═══ MATERIAL PROVIDED

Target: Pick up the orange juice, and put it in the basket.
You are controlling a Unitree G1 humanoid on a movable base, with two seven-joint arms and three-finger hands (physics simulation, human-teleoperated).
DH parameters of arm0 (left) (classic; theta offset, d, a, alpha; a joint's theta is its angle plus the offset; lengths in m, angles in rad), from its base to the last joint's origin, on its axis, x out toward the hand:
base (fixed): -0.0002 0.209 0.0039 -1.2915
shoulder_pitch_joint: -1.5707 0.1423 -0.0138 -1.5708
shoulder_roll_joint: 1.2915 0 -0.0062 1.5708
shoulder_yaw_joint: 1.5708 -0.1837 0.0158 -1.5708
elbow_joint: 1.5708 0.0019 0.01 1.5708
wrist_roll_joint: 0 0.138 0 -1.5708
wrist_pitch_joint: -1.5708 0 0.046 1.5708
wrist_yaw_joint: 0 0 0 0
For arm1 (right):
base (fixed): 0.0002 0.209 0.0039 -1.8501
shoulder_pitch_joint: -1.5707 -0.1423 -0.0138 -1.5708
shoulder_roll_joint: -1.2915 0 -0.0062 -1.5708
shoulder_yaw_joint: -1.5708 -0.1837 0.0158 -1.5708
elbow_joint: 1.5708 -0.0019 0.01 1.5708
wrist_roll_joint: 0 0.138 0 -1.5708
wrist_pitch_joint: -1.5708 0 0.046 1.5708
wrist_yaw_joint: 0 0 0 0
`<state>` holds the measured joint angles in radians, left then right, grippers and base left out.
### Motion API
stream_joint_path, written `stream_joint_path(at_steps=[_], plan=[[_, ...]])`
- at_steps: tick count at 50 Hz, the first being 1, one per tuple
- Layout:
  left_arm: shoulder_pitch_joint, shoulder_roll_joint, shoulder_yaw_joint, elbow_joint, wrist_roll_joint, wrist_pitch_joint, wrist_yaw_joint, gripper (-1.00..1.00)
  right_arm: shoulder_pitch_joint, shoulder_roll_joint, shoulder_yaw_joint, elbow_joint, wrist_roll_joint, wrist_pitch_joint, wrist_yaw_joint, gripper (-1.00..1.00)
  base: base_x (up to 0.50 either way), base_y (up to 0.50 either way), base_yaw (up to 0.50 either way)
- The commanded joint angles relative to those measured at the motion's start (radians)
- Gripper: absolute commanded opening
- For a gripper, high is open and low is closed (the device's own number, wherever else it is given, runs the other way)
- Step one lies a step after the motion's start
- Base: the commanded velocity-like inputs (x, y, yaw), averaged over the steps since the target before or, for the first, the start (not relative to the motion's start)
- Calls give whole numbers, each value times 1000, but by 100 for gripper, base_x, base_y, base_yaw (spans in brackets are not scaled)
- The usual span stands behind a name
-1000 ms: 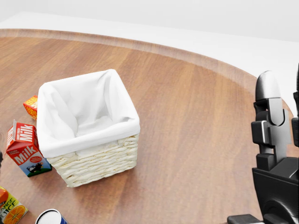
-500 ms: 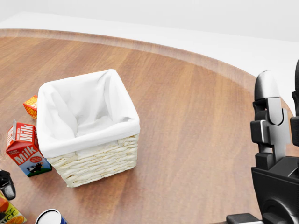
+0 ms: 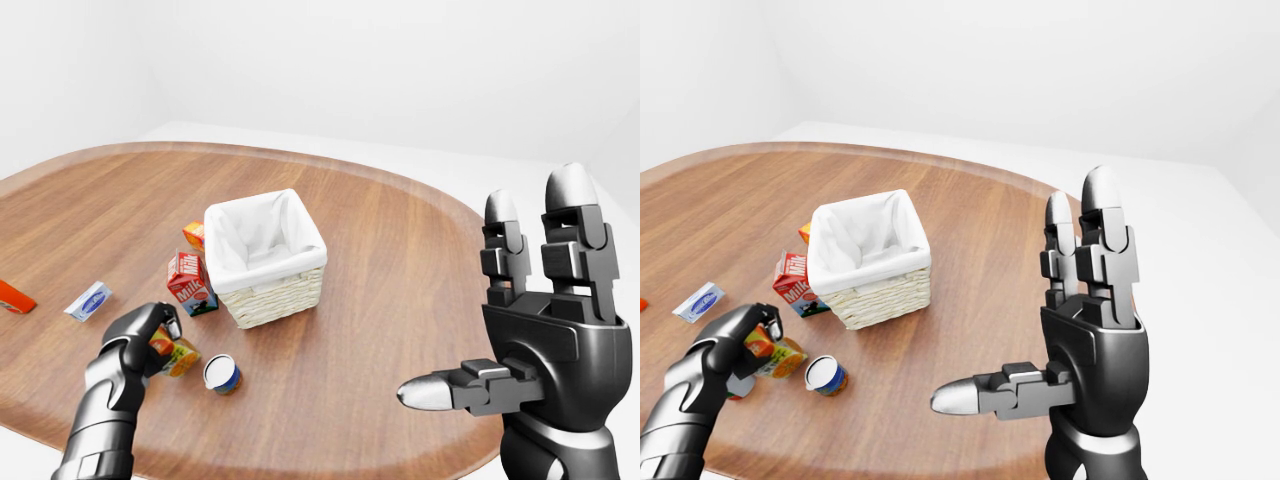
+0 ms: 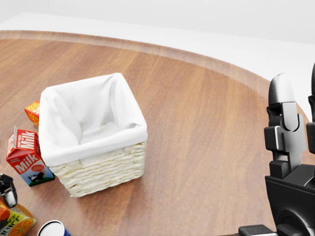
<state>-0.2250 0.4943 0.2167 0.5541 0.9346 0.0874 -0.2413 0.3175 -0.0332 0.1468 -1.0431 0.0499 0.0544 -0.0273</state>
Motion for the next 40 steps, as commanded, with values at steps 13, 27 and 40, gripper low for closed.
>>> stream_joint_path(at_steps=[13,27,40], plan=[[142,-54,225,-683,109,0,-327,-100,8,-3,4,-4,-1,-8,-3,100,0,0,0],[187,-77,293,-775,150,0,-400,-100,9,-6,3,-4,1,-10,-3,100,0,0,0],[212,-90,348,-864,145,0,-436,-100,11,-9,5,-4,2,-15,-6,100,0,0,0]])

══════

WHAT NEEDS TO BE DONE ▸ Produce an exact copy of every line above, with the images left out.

TASK SOLUTION ▸
Target: Pick up the orange juice, and put it in the basket.
You are controlling a Unitree G1 humanoid on a movable base, with two seven-joint arms and three-finger hands (physics simulation, human-teleoperated).
DH parameters of arm0 (left) (classic; theta offset, d, a, alpha; a joint's theta is its angle plus the offset; lengths in m, angles in rad), from its base to the last joint's origin, on its axis, x out toward the hand:
base (fixed): -0.0002 0.209 0.0039 -1.2915
shoulder_pitch_joint: -1.5707 0.1423 -0.0138 -1.5708
shoulder_roll_joint: 1.2915 0 -0.0062 1.5708
shoulder_yaw_joint: 1.5708 -0.1837 0.0158 -1.5708
elbow_joint: 1.5708 0.0019 0.01 1.5708
wrist_roll_joint: 0 0.138 0 -1.5708
wrist_pitch_joint: -1.5708 0 0.046 1.5708
wrist_yaw_joint: 0 0 0 0
For arm1 (right):
base (fixed): 0.0002 0.209 0.0039 -1.8501
shoulder_pitch_joint: -1.5707 -0.1423 -0.0138 -1.5708
shoulder_roll_joint: -1.2915 0 -0.0062 -1.5708
shoulder_yaw_joint: -1.5708 -0.1837 0.0158 -1.5708
elbow_joint: 1.5708 -0.0019 0.01 1.5708
wrist_roll_joint: 0 0.138 0 -1.5708
wrist_pitch_joint: -1.5708 0 0.046 1.5708
wrist_yaw_joint: 0 0 0 0
`<state>` holds the measured joint angles in radians, left then right, grippers and base left out.
### Motion API
stream_joint_path, written `stream_joint_path(at_steps=[_], plan=[[_, ...]])`
- at_steps: tick count at 50 Hz, the first being 1, one per tuple
- Layout:
  left_arm: shoulder_pitch_joint, shoulder_roll_joint, shoulder_yaw_joint, elbow_joint, wrist_roll_joint, wrist_pitch_joint, wrist_yaw_joint, gripper (-1.00..1.00)
  right_arm: shoulder_pitch_joint, shoulder_roll_joint, shoulder_yaw_joint, elbow_joint, wrist_roll_joint, wrist_pitch_joint, wrist_yaw_joint, gripper (-1.00..1.00)
  base: base_x (up to 0.50 either way), base_y (up to 0.50 either way), base_yaw (up to 0.50 either way)
- The commanded joint angles relative to those measured at the motion's start (radians)
- Gripper: absolute commanded opening
- For a gripper, high is open and low is closed (the device's own number, wherever else it is given, runs the other way)
- Step one lies a step after the motion's start
- Base: the commanded velocity-like inputs (x, y, yaw), averaged over the steps since the target before or, for the first, the start (not relative to the motion's start)
- Calls give whole numbers, each value times 1000, but by 100 for gripper, base_x, base_y, base_yaw (spans in brackets are not scaled)
- The usual span stands behind a name
-1000 ms: 
-500 ms: 
+0 ms: 
+0 ms: 
<state>-0.2250 0.4943 0.2167 0.5541 0.9346 0.0874 -0.2413 0.3175 -0.0332 0.1468 -1.0431 0.0499 0.0544 -0.0273</state>
Motion for the next 40 steps, as commanded, with values at steps 13, 27 and 40, gripper low for closed.
>>> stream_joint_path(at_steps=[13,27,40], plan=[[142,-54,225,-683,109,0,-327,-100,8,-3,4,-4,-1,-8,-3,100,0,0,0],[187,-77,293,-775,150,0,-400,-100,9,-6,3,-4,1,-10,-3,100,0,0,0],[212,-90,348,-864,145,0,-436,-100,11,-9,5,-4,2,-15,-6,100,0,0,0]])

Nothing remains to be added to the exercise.